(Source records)
☆ ☆ ☆

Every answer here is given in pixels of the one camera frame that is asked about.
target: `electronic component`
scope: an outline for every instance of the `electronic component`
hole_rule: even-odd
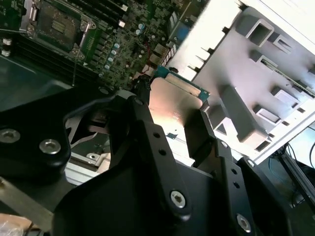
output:
[[[90,17],[73,10],[66,2],[57,1],[34,2],[26,10],[31,16],[22,17],[20,31],[54,51],[84,59],[85,39],[89,30],[96,28]]]
[[[160,55],[166,55],[169,49],[165,48],[161,44],[157,44],[156,48],[154,48],[154,52],[160,54]]]
[[[29,66],[43,66],[71,84],[76,68],[76,75],[88,70],[96,82],[124,89],[130,88],[130,77],[141,73],[145,65],[163,61],[169,51],[164,46],[167,19],[175,5],[191,5],[188,0],[180,4],[169,0],[148,0],[146,4],[137,0],[15,0],[14,6],[11,0],[2,2],[7,14],[0,10],[0,30],[20,33],[13,37],[17,40],[12,43],[14,57],[24,58]],[[194,15],[191,9],[188,14]],[[64,73],[59,74],[49,61],[63,66]]]
[[[162,63],[162,58],[158,57],[157,55],[155,54],[152,54],[150,56],[150,62],[156,64],[156,65],[160,65]]]

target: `green circuit board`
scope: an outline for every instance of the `green circuit board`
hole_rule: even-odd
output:
[[[0,1],[0,32],[18,31],[27,10],[23,9],[24,0]],[[178,1],[171,0],[121,0],[127,10],[122,24],[115,26],[72,0],[36,1],[40,7],[36,22],[31,23],[34,31],[20,34],[97,73],[98,82],[116,89],[130,88],[132,79],[153,74],[162,63],[170,50],[167,25],[179,7]],[[82,22],[90,22],[93,27],[85,31]]]

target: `black metal bracket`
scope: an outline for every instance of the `black metal bracket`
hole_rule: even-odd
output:
[[[286,153],[282,154],[282,152],[278,152],[277,157],[283,165],[285,171],[291,177],[297,189],[315,213],[315,188],[312,183],[308,180],[295,160],[289,157]]]
[[[75,132],[80,124],[80,119],[66,121],[86,114],[96,104],[109,106],[114,98],[104,88],[78,87],[2,112],[0,130],[4,140],[0,142],[0,176],[31,178],[37,182],[59,177],[70,158],[71,140],[67,130]],[[7,129],[14,130],[18,139],[10,142],[15,134],[6,132]],[[41,150],[40,144],[45,140],[55,141],[44,144],[54,154]]]
[[[265,235],[293,235],[290,207],[267,176],[249,158],[237,163],[242,168],[255,222]]]
[[[214,136],[209,119],[197,111],[185,126],[187,145],[194,167],[210,173],[222,186],[227,202],[229,225],[238,235],[256,235],[242,170],[235,163],[229,146]]]

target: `metal plate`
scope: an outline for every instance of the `metal plate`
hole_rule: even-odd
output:
[[[186,140],[183,125],[201,107],[201,100],[162,78],[154,79],[151,89],[149,108],[154,123],[162,126],[165,134],[176,133]]]
[[[225,140],[232,149],[235,149],[252,159],[256,159],[263,156],[266,151],[275,147],[275,145],[277,145],[277,147],[279,144],[283,145],[283,137],[285,137],[286,134],[291,133],[292,130],[295,130],[296,127],[307,120],[315,111],[314,107],[312,108],[312,104],[314,104],[313,101],[294,90],[289,81],[281,75],[272,72],[264,65],[255,64],[249,58],[250,52],[252,50],[258,50],[268,59],[275,62],[280,71],[296,81],[301,80],[311,88],[315,87],[315,77],[310,75],[308,71],[315,64],[315,56],[255,9],[247,8],[241,14],[241,16],[243,15],[253,15],[264,19],[271,24],[275,28],[275,32],[280,33],[288,39],[288,42],[292,47],[291,54],[286,54],[269,41],[265,42],[265,44],[259,48],[235,31],[235,26],[237,25],[237,23],[235,23],[193,82],[198,86],[207,89],[211,93],[211,105],[220,102],[219,89],[221,86],[232,85],[236,87],[239,95],[256,121],[267,131],[267,133],[272,132],[275,137],[268,147],[259,152],[253,147],[238,142],[236,137],[227,137],[220,132],[217,132],[216,136]],[[273,97],[270,92],[274,86],[281,87],[297,98],[302,104],[301,107],[305,112],[300,114],[296,109],[287,106]],[[259,104],[270,112],[278,115],[290,125],[286,126],[280,123],[279,125],[274,126],[259,118],[252,111],[256,104]]]

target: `metal frame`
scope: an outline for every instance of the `metal frame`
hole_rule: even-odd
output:
[[[61,200],[54,214],[53,235],[94,235],[104,228],[108,235],[174,231],[178,235],[256,235],[259,230],[268,234],[264,224],[256,228],[251,209],[255,210],[260,202],[255,202],[256,192],[248,191],[248,182],[254,179],[263,185],[268,183],[259,180],[257,167],[249,163],[246,168],[250,168],[250,175],[243,178],[244,167],[235,163],[228,145],[215,138],[204,112],[195,110],[185,124],[185,135],[195,167],[210,175],[176,163],[162,127],[153,122],[148,101],[137,96],[125,99],[105,88],[92,87],[88,93],[86,89],[82,93],[81,88],[73,88],[1,114],[0,126],[17,130],[20,139],[0,143],[0,176],[13,177],[14,183],[23,181],[24,185],[37,183],[38,192],[61,176],[70,157],[71,143],[93,137],[91,129],[110,134],[110,169],[74,188]],[[21,113],[25,114],[26,126],[13,118]],[[67,127],[72,127],[71,132],[66,132]],[[58,142],[61,149],[51,154],[41,152],[38,144],[47,138]],[[19,154],[21,147],[24,156]],[[1,191],[8,194],[5,185]],[[281,214],[277,212],[282,212],[279,219],[286,222],[284,227],[290,235],[290,221],[282,207],[285,202],[277,192],[270,194],[269,187],[264,191],[282,203],[273,211],[278,216]],[[21,195],[32,198],[34,193]],[[38,218],[21,211],[19,204],[10,206],[37,224]],[[266,218],[265,224],[272,220]]]
[[[299,192],[303,195],[304,199],[308,202],[312,211],[315,213],[315,188],[308,180],[304,172],[298,166],[296,161],[289,157],[286,153],[278,152],[277,157],[283,165],[286,172],[291,177]]]

☆ ☆ ☆

Task to complete:
Pull out each line of the records holding the string "electronic".

Result:
target: `electronic component`
scope: an outline for every instance of the `electronic component`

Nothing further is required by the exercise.